* **What you are asked to do**
Using the data below, output the first line and every line after it up to and including the line containing "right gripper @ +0", exactly as written and with nothing added.

* **Material provided**
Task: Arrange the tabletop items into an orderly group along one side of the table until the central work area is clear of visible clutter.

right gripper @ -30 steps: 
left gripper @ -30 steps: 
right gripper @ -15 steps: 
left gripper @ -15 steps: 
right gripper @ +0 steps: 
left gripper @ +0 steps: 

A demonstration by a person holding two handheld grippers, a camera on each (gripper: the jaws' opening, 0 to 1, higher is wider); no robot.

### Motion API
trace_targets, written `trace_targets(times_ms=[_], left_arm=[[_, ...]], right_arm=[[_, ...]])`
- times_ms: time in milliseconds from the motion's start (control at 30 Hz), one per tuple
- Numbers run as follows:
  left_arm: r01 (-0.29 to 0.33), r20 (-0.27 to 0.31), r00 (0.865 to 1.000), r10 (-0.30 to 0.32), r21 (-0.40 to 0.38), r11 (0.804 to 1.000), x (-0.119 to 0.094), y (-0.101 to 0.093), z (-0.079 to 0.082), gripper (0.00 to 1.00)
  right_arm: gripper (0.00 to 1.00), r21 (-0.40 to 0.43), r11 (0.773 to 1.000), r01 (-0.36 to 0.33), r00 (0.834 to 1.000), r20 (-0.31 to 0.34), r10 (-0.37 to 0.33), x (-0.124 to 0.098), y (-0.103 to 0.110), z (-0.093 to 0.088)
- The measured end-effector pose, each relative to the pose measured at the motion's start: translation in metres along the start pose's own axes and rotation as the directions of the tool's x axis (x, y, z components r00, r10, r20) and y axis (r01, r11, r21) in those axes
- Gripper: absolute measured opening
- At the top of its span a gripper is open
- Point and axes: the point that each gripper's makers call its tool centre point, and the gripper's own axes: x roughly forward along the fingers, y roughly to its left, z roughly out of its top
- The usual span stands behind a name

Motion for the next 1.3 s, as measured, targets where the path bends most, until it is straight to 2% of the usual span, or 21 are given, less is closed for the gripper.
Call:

* **Written answer**
Task: Arrange the tabletop items into an orderly group along one side of the table until the central work area is clear of visible clutter.

right gripper @ -30 steps: 
left gripper @ -30 steps: 
right gripper @ -15 steps: 
left gripper @ -15 steps: 
right gripper @ +0 steps: 

Now the exercise is complete.